The task:
Repeat the records. Each line must match exactly.

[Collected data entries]
____________
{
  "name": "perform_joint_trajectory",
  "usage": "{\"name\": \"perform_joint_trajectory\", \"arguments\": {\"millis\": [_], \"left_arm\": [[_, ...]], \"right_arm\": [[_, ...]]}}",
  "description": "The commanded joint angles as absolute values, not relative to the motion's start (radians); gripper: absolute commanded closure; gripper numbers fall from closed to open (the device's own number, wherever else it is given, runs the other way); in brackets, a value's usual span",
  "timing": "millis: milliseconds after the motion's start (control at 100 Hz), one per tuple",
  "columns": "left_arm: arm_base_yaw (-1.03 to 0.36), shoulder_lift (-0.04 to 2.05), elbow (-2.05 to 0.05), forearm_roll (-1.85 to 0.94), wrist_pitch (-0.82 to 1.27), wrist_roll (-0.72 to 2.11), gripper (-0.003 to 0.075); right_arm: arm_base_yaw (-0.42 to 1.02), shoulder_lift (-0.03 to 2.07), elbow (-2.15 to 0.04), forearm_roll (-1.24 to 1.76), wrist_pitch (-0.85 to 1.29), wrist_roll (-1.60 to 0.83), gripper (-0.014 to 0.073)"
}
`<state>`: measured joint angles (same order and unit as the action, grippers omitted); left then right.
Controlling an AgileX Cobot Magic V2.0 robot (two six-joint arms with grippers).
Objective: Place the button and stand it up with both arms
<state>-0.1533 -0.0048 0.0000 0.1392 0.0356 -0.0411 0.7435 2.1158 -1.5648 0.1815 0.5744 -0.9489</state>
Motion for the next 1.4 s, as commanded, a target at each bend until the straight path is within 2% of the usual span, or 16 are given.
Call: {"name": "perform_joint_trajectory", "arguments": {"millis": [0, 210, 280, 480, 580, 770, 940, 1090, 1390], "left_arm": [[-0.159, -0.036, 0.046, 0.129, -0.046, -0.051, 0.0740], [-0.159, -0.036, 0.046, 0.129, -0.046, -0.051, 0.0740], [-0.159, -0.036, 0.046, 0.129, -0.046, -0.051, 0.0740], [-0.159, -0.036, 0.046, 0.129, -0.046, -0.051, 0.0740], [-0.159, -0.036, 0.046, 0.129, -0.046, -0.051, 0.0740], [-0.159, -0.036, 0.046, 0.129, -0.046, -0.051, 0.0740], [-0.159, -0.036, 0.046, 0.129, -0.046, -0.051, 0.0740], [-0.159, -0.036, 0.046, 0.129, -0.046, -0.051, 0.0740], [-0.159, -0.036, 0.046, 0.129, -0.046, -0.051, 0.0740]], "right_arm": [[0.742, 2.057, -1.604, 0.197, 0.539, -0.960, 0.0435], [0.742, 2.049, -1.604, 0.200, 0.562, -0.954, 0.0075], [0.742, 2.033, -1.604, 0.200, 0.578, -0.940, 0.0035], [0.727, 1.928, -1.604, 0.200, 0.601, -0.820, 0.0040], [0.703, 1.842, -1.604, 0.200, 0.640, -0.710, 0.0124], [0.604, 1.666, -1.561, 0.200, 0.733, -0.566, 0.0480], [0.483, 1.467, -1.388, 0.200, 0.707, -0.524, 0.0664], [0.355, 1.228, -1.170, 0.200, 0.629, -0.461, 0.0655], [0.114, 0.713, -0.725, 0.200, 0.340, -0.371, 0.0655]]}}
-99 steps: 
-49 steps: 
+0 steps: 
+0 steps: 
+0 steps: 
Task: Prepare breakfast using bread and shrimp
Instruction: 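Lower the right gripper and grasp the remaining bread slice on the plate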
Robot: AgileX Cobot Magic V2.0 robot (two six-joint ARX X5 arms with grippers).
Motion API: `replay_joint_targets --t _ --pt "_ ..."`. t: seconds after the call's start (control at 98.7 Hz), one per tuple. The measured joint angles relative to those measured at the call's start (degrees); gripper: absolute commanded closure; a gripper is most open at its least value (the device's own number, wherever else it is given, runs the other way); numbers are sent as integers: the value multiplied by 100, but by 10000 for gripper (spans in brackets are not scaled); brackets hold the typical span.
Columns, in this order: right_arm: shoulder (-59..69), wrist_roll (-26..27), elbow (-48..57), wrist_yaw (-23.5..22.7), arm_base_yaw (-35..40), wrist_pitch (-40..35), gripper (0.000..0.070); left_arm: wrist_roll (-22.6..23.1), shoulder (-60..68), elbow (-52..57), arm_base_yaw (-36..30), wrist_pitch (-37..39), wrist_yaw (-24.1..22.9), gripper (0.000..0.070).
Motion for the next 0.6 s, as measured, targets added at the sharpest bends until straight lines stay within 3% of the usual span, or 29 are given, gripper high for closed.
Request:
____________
Completed task:
{
  "name": "perform_joint_trajectory",
  "usage": "{\"name\": \"perform_joint_trajectory\", \"arguments\": {\"millis\": [_], \"left_arm\": [[_, ...]], \"right_arm\": [[_, ...]]}}",
  "description": "The commanded joint angles as absolute values, not relative to the motion's start (radians); gripper: absolute commanded closure; gripper numbers fall from closed to open (the device's own number, wherever else it is given, runs the other way); in brackets, a value's usual span",
  "timing": "millis: milliseconds after the motion's start (control at 100 Hz), one per tuple",
  "columns": "left_arm: arm_base_yaw (-1.03 to 0.36), shoulder_lift (-0.04 to 2.05), elbow (-2.05 to 0.05), forearm_roll (-1.85 to 0.94), wrist_pitch (-0.82 to 1.27), wrist_roll (-0.72 to 2.11), gripper (-0.003 to 0.075); right_arm: arm_base_yaw (-0.42 to 1.02), shoulder_lift (-0.03 to 2.07), elbow (-2.15 to 0.04), forearm_roll (-1.24 to 1.76), wrist_pitch (-0.85 to 1.29), wrist_roll (-1.60 to 0.83), gripper (-0.014 to 0.073)"
}
`<state>`: measured joint angles (same order and unit as the action, grippers omitted); left then right.
Controlling an AgileX Cobot Magic V2.0 robot (two six-joint arms with grippers).
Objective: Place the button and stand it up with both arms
<state>-0.1533 -0.0048 0.0000 0.1392 0.0356 -0.0411 0.7435 2.1158 -1.5648 0.1815 0.5744 -0.9489</state>
Motion for the next 1.4 s, as commanded, a target at each bend until the straight path is within 2% of the usual span, or 16 are given.
Call: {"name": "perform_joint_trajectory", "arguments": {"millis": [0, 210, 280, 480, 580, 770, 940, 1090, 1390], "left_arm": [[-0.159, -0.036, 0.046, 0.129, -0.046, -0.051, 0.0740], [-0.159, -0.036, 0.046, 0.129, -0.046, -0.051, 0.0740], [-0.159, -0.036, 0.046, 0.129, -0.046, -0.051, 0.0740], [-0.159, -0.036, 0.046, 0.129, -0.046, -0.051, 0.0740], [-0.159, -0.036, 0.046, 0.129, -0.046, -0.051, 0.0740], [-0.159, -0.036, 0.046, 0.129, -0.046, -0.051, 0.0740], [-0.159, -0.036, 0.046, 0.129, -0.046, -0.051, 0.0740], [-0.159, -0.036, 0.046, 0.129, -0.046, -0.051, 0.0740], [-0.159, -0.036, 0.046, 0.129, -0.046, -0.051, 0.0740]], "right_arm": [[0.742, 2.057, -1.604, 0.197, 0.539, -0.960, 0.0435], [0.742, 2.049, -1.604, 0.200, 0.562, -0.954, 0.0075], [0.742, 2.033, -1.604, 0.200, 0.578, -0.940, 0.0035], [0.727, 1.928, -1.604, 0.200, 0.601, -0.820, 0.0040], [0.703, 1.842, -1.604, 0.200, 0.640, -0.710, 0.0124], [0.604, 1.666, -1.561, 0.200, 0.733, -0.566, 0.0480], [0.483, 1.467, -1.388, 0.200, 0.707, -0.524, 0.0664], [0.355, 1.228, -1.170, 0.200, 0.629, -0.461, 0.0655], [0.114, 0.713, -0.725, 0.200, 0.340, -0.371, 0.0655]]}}
-99 steps: 
-49 steps: 
+0 steps: 
+0 steps: 
+0 steps: 
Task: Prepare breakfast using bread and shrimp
Instruction: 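Lower the right gripper and grasp the remaining bread slice on the plate
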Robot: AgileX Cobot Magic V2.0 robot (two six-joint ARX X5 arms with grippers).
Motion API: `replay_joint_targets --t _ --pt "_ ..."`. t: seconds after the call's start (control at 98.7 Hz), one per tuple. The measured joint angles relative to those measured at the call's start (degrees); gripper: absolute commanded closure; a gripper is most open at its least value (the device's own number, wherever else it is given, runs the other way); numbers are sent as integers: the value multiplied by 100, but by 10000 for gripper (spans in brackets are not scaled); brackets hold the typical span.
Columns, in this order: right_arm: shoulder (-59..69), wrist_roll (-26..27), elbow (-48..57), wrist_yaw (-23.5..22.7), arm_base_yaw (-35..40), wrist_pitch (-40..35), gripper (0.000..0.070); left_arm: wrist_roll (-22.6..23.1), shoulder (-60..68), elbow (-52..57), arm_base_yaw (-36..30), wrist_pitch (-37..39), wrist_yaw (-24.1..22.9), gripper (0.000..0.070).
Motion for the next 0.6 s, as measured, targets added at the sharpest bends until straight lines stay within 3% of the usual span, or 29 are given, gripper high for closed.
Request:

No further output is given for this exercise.